One of Voget’s photographs captures Claudia Casado alongside her daughter Mayra and granddaughters Katia and Mayte wearing the club’s iconic blue-and-white colors. Behind them hangs a historic image commemorating Gimnasia’s 1929 First Division Championship victory, a reminder that soccer fandom in Latin America is often passed down through generations, much like family recipes, music, and overall tradition.

In La Plata, soccer loyalties frequently divide households between Gimnasia and their longtime rivals, Estudiantes de La Plata. Yet the exhibition demonstrates how women have preserved club traditions and community identity regardless of which side of the rivalry they support.

Women Are Driving Soccer's Global Growth

The rise of women soccer including the contributions of Latina fútbol fans fueled the explosive growth of soccer globally - the world's favorite sport. Over the last decade, women’s leagues, international tournaments, and media coverage have expanded significantly throughout Latin America and the United States. Latina athletes and fans have become central to that momentum as well.

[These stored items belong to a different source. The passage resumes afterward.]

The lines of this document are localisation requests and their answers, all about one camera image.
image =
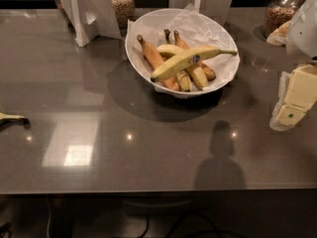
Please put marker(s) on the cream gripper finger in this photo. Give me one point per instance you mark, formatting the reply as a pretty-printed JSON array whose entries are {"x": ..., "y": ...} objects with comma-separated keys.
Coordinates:
[{"x": 286, "y": 116}]

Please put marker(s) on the robot gripper body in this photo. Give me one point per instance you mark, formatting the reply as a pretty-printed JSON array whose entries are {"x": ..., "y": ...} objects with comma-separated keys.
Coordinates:
[{"x": 303, "y": 30}]

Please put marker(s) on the yellow-green banana with sticker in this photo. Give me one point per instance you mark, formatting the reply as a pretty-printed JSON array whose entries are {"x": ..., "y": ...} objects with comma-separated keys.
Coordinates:
[{"x": 185, "y": 59}]

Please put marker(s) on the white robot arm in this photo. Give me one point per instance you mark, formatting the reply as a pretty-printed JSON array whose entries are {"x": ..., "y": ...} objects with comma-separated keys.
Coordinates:
[{"x": 301, "y": 46}]

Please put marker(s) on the yellow banana middle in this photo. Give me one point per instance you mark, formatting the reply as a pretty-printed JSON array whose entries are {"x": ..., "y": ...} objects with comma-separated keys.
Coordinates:
[{"x": 170, "y": 49}]

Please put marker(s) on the white paper bowl liner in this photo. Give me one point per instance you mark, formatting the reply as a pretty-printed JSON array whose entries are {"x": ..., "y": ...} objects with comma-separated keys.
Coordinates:
[{"x": 194, "y": 27}]

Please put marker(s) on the white bowl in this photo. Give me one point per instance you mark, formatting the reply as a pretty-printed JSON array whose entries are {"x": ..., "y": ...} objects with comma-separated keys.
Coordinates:
[{"x": 145, "y": 23}]

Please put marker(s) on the orange-brown ripe banana left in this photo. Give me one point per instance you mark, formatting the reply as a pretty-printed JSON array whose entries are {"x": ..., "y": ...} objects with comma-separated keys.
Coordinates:
[{"x": 155, "y": 59}]

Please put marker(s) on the banana at table edge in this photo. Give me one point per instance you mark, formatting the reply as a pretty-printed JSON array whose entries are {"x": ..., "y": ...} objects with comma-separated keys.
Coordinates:
[{"x": 6, "y": 118}]

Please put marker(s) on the bread roll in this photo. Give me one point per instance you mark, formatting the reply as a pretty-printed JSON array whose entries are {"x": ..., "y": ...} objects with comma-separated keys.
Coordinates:
[{"x": 278, "y": 36}]

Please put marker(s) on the glass jar of grains right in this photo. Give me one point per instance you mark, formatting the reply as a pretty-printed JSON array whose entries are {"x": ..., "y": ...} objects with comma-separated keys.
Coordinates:
[{"x": 279, "y": 12}]

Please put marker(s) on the glass jar of grains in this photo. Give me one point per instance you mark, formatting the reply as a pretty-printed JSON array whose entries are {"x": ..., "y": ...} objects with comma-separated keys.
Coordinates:
[
  {"x": 279, "y": 12},
  {"x": 124, "y": 11}
]

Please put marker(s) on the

Sport clubs or fan clubs like We Are Drafted in the United States have created a space for like-minded Latina fútbol fan bases and bring advertisers and Latina sports fans together in a meaningful way.

Breakout stars like Mia Hamm, Linda Caicedo, Miraildes Maciel Mota and many more have helped inspire a new generation of girls across the Americas to see the game of fútbol as a space where women belong not only in the stands, but also on the field.

In the United States, Latino families have helped fuel the sport’s growing popularity for decades. It's not just one of us that attends a game, we bring the whole family! Soccer participation among Latino youth remains one of the highest in the country, while major tournaments routinely draw massive Spanish-speaking audiences. The arrival of the 2026 FIFA World Cup is expected to further elevate Latino fan culture and women’s participation and visibility within the sport.

Futbol, Identity, and Family Tradition

For many Latino families, soccer is more than entertainment. It is identity, migration history, neighborhood pride, and emotional connection. Across Latin America, women have long organized viewing parties, attended matches with relatives and brands are taking notice on how Latinos interweave soccer into our lifestyles, for example Latin American favorite sports brand Adidas involved Mexican woman or artesanas to weave textiles and create patterns for Mexico's third kit for 2026 World Cup and jerseys!

Adidas Originals launched a six-piece lifestyle collection in partnership with Someone Somewhere, a CDMX based social impact organization that works with artesanas.

On the down side, women fans have frequently faced sexism, exclusion, and the assumption that soccer culture belongs primarily to men.

Sports clubs, sports bars like The Sports Bra, and artist photography exhibitions again, like Cuerpas Reales, Hinchas Reales challenge those stereotypes by providing spaces and documenting women supporters as central figures in soccer culture rather than side characters within it.

As football enters a new era leading into the 2026 World Cup, Latina fans and athletes are no longer asking for visibility they are redefining the culture itself. Through photography, community, fashion and sport, they are preserving and creating new traditions while helping shape the future of fútbol across the Americas.


Resumen en español

El artículo presenta Cuerpas Reales, Hinchas Reales, un proyecto liderado por la fotógrafa argentina Érica Voget que reúne a decenas de fotógrafas latinoamericanas para visibilizar a las mujeres como hinchas de fútbol. A través de imágenes y testimonios, el proyecto muestra la pasión intergeneracional de las mujeres, denuncia la discriminación histórica en un deporte masculinizado y reivindica el rol central de las hinchas en la cultura futbolera, promoviendo inclusión, diversidad y reconocimiento. 

También se explora la visión estereotipada del fútbol como un deporte masculino y los avances que se han hecho en el ámbito del fútbol femenino, así como los desafíos que aún persisten.